Flexible or not: Employer representation in dispute resolution procedures

FWC decides on representation rights vs. enterprise agreement's language

Flexible or not: Employer representation in dispute resolution procedures

The Fair Work Commission (FWC) recently dealt with a dispute over representation rights during a hearing. The case involved casual pilots and their employer, centering on pay-related issues and the interpretation of their enterprise agreement's dispute resolution procedure.

The FWC had to determine whether the employer could be represented in the hearing, given the specific wording of the dispute resolution clause. The decision hinged on the interpretation of the agreement's language and how it interacted with the Fair Work Act 2009. 

This case highlights the importance of carefully drafting dispute resolution procedures in enterprise agreements and understanding their implications for both workers and employers.

Background of the dispute

The workers in this case were casual pilots employed by the employer. They, along with their union, the Australian Federation of Air Pilots (AFAP), raised a dispute regarding two pay-related issues. 

The employer objected to the FWC dealing with the applications, claiming it lacked jurisdiction because the workers and their union hadn't followed the dispute resolution procedure outlined in the relevant agreement.

When the matter was scheduled for a hearing, the employer requested permission to be represented. The workers objected to this, basing their argument on both section 596(2) of the Fair Work Act and the wording of the dispute resolution procedure in their agreement.

Dispute Resolution Procedure

The crux of the issue lay in the interpretation of the dispute resolution procedure found in the relevant enterprise agreement, specifically clause 22.1.4, which stated:

"A person(s) initiating a dispute may appoint and be accompanied and represented at any stage by another person, organisation or association, including a Union representative or Company association in relation to the dispute..."

The FWC had to determine whether this clause allowed only the initiating party to be represented or if it extended to both parties in a dispute.

Clause’s ‘strict interpretation’

The workers, represented by their union, argued for a strict interpretation of the clause. They contended that the language clearly indicated only the party initiating a dispute could be represented. 

They emphasised that the Fair Work Act does not mandate employer representation in dispute resolution procedures, suggesting that parties can choose to limit representation rights in their agreements.

On the other hand, the employer sought a broader interpretation. While acknowledging there was no express term permitting representation for the non-initiating party, they argued that this didn't restrict the FWC's powers to allow representation. 

The employer pointed to previous cases where the FWC had permitted respondent representation even when not explicitly provided for in agreements.

FWC's decision on employer’s representation 

After careful consideration, the FWC sided with the workers' interpretation. 

The Commission found that the language in the parties’ agreement was clear and unambiguous, stating:

"I find that the meaning and effect of the unambiguous words in [the relevant clause] is that only a party who initiates a dispute may appoint a representative. Those are the only circumstances in which representation may be allowed under the terms of the disputes resolution procedure."

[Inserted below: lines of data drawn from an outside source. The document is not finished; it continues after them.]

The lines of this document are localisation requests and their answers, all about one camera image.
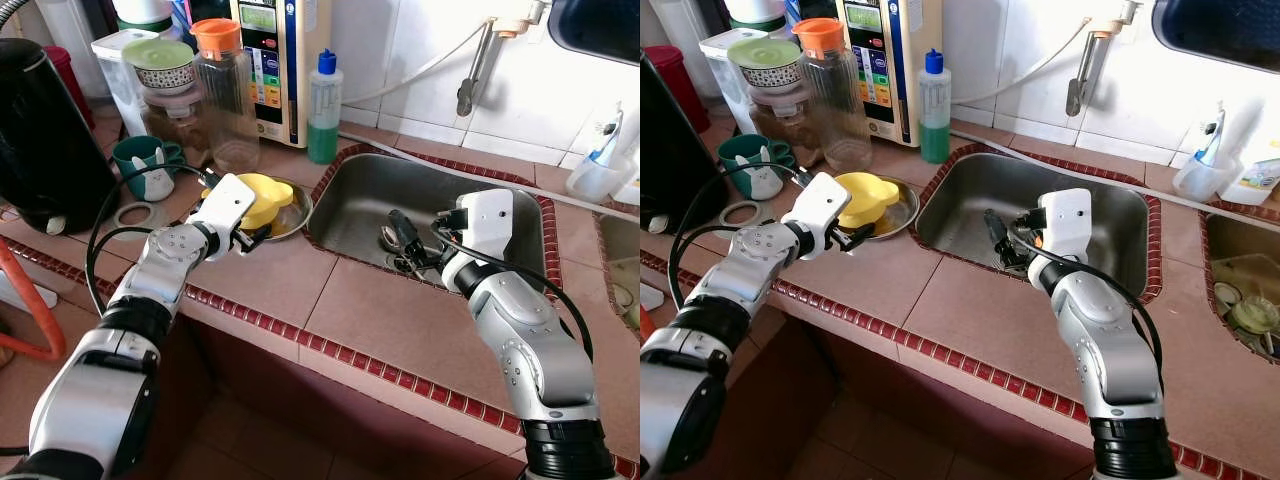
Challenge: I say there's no black kettle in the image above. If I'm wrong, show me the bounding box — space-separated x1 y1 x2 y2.
640 50 713 231
0 38 119 234

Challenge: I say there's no white blue spray bottle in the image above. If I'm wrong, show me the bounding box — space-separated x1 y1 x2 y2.
1195 100 1229 166
590 100 626 171

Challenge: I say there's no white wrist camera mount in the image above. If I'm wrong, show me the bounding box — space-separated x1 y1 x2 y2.
1035 188 1093 263
188 173 257 236
455 188 516 266
790 172 853 259

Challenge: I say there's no clear plastic cup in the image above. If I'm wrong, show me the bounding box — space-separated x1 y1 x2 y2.
1172 150 1226 201
567 150 621 204

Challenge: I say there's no thin white hose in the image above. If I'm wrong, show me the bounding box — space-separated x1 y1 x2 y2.
340 20 496 106
952 20 1096 106

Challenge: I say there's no patterned bowl green lid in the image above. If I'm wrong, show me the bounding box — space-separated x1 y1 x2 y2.
122 38 198 93
727 37 803 93

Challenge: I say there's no steel bowl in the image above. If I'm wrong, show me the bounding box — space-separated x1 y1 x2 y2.
205 175 314 241
815 175 921 241

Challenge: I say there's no brown-filled glass jar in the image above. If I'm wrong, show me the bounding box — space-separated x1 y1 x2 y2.
748 88 816 166
140 88 211 166

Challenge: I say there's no white plastic container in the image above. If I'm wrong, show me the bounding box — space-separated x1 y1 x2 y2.
700 28 761 131
92 30 151 136

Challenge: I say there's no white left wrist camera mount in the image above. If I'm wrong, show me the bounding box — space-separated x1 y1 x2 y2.
790 172 853 259
188 173 257 236

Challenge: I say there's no clear tape ring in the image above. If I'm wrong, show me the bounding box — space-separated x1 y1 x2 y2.
722 200 776 229
113 200 171 231

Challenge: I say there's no white jug green band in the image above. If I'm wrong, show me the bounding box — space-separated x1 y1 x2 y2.
112 0 176 36
722 0 786 31

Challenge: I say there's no clear jar orange lid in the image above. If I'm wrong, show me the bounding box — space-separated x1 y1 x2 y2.
190 18 261 173
795 18 873 173

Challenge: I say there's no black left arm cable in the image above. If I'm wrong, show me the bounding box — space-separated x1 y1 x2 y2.
85 165 216 316
668 160 811 306

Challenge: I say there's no dark blue basin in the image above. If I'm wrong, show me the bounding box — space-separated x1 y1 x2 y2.
1150 0 1280 73
548 0 641 66

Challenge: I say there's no steel sink basin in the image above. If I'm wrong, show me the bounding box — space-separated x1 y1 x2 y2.
595 210 641 331
915 145 1166 301
1200 210 1280 361
305 145 561 291

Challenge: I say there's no green rabbit mug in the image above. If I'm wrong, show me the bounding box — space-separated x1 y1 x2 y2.
110 135 186 201
717 133 796 201

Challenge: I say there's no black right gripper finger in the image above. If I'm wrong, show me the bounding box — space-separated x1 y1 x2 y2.
387 208 421 264
983 208 1015 264

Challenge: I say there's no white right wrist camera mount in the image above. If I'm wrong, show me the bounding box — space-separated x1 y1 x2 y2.
455 188 516 266
1035 188 1093 263

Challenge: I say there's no chrome faucet spout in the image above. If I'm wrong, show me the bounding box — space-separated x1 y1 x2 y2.
1065 22 1104 118
457 22 498 118

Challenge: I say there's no dark red canister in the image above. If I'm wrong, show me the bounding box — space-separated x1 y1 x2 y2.
643 45 713 136
42 45 96 131

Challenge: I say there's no cream water ionizer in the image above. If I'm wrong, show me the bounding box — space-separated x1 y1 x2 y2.
835 0 921 149
228 0 306 149

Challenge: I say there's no orange hose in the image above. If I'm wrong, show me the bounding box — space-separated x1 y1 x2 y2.
0 235 66 361

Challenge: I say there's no green dish soap bottle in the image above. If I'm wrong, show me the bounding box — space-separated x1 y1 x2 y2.
918 48 953 164
307 48 344 164

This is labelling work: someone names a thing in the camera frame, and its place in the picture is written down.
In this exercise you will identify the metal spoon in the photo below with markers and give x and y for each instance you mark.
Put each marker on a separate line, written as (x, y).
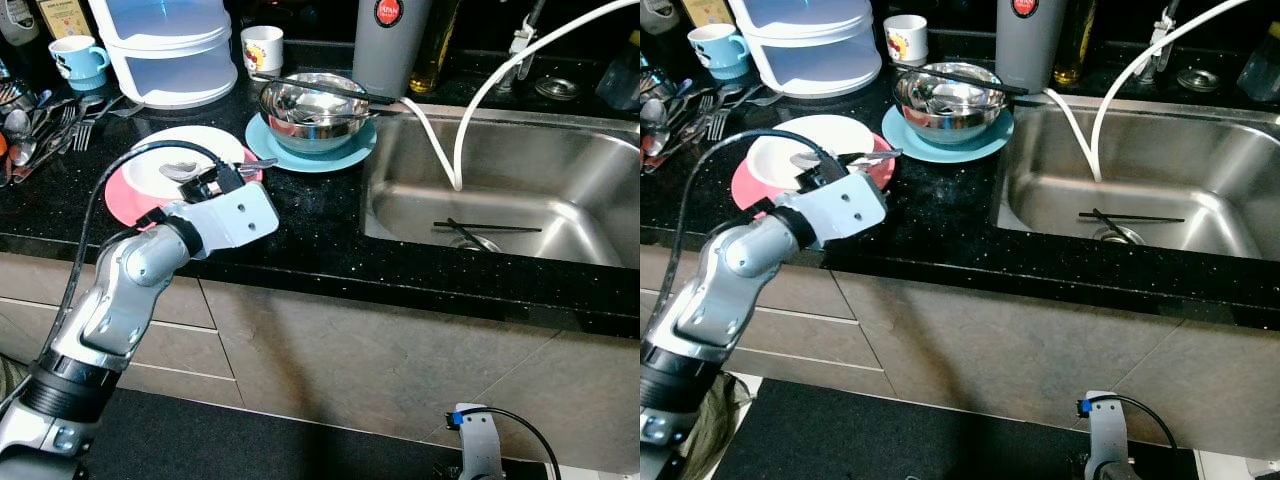
(17, 124)
(180, 171)
(656, 110)
(800, 158)
(22, 152)
(655, 143)

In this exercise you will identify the steel sink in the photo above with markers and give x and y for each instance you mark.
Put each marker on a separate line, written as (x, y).
(560, 190)
(1200, 180)

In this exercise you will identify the dark floor mat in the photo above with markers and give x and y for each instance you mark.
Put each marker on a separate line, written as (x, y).
(300, 450)
(900, 440)

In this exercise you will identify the grey cabinet drawer front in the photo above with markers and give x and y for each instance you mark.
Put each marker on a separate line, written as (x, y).
(190, 390)
(820, 305)
(820, 345)
(830, 380)
(190, 350)
(185, 305)

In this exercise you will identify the round metal sink cap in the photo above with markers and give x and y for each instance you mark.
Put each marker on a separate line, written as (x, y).
(557, 88)
(1197, 79)

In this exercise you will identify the chrome faucet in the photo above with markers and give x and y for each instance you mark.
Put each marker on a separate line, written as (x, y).
(520, 40)
(1160, 40)

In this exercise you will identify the metal fork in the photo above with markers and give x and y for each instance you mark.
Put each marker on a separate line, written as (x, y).
(82, 135)
(716, 125)

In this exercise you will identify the white printed mug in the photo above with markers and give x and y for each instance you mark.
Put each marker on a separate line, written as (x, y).
(262, 50)
(905, 40)

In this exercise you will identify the grey cabinet door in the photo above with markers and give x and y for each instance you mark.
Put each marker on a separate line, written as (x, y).
(380, 360)
(1000, 350)

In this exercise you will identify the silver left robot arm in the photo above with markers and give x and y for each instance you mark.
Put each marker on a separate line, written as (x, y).
(720, 300)
(120, 300)

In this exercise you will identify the blue mug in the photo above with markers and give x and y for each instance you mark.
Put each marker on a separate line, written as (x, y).
(80, 62)
(718, 52)

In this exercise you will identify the olive oil bottle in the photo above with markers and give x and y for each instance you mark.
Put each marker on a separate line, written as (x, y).
(437, 50)
(1075, 40)

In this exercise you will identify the teal plate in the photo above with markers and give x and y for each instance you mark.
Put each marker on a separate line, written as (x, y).
(935, 152)
(300, 160)

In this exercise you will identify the grey green plastic sack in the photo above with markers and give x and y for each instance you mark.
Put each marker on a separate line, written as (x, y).
(715, 430)

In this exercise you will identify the grey thermos red logo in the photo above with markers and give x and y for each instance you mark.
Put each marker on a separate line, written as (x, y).
(1030, 45)
(390, 50)

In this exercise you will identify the grey plastic bottle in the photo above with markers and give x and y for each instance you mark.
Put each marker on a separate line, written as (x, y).
(655, 12)
(15, 20)

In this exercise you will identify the white bowl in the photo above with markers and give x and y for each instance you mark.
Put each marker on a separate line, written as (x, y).
(185, 145)
(810, 135)

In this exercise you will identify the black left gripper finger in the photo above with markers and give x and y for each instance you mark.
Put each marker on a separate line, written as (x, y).
(252, 178)
(866, 171)
(862, 158)
(246, 165)

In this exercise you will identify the pink plate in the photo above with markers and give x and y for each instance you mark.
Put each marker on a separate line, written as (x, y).
(125, 195)
(745, 185)

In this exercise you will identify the brown labelled box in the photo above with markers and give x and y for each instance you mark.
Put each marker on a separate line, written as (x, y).
(705, 10)
(62, 15)

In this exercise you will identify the steel mixing bowl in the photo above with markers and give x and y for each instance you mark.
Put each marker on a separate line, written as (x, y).
(945, 100)
(315, 110)

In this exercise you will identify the clear glass container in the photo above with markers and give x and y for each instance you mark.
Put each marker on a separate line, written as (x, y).
(620, 75)
(1260, 60)

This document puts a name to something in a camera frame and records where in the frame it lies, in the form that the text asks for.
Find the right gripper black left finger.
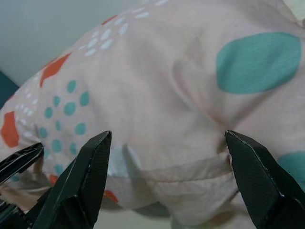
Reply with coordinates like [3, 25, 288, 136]
[31, 130, 113, 229]

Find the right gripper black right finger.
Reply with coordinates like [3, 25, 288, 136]
[224, 130, 305, 229]

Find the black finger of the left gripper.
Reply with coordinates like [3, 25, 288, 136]
[0, 201, 33, 229]
[0, 142, 45, 185]

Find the pink pillow with coloured dots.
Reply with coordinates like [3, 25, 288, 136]
[0, 0, 305, 227]

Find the dark teal upholstered furniture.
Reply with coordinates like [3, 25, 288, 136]
[0, 70, 21, 103]

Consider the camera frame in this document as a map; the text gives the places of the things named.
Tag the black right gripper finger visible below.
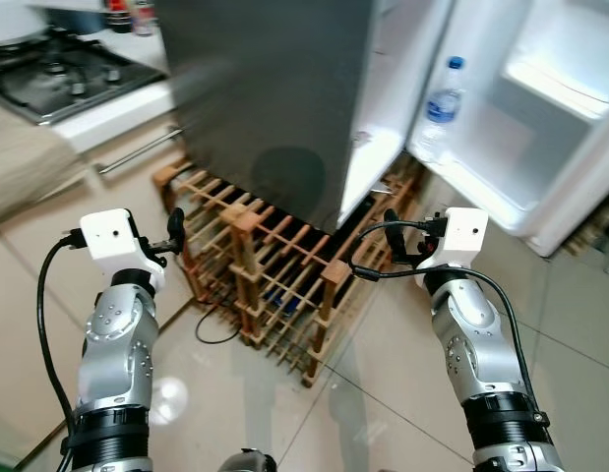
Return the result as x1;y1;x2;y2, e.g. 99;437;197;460
383;208;405;265

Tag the white fridge door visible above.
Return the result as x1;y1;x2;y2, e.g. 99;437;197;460
407;0;609;259

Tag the grey silver fridge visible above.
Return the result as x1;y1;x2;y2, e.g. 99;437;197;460
154;0;457;235

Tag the wooden wine rack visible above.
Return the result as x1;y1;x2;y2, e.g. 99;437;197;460
152;152;430;387

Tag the clear blue-capped water bottle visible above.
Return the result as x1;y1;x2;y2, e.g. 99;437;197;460
412;56;468;163

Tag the white kitchen counter cabinet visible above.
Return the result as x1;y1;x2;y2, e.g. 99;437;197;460
0;25;202;468

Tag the beige woven cloth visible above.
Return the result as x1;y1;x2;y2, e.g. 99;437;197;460
0;103;84;229

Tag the steel gas hob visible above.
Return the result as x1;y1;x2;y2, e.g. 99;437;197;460
0;28;169;126

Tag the pale small jar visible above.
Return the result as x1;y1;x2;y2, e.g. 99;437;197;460
132;0;155;36

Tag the dark red-labelled bottle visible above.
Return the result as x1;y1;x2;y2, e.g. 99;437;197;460
105;0;133;33

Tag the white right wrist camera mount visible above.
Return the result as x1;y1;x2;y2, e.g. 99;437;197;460
418;207;490;276

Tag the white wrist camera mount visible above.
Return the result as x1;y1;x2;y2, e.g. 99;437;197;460
418;207;490;276
80;208;169;293

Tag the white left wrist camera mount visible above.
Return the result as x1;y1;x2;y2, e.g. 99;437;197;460
80;208;169;293

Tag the silver drawer handle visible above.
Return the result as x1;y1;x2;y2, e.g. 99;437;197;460
95;126;183;176

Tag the thin black floor cable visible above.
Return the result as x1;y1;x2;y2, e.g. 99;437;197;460
194;303;242;345

This interpretation was based on the principle that all words in an enterprise agreement must be given meaning and effect. 

The FWC reasoned that if any party could be represented, the specific wording of the said would be superfluous.

FWC's powers and discretion 

The decision also addressed how the dispute resolution procedure interacted with the Fair Work Act, particularly section 596(2) regarding representation. The FWC concluded:

"I find that where the parties impose limitations or grant themselves rights in a dispute resolution procedure, then the FWC is bound to observe those limitations and rights, even where to do so would be contrary to how the FWC would normally operate under the provisions of the Act."

This finding emphasises that when parties include specific provisions in their dispute resolution procedures, these can override the FWC's normal discretionary powers under the Act. As the FWC stated:

"Clearly, there would be some limitations on this but in circumstances such as granting automatic rights to appeal or to be represented, or imposing limits on representation, the expressed will of the parties should prevail when the FWC is exercising its private arbitration role."

The decision underscores the critical importance of careful and precise language when drafting enterprise agreements, particularly dispute resolution clauses. It highlights that parties can potentially limit or expand representation rights through the specific wording of their agreements.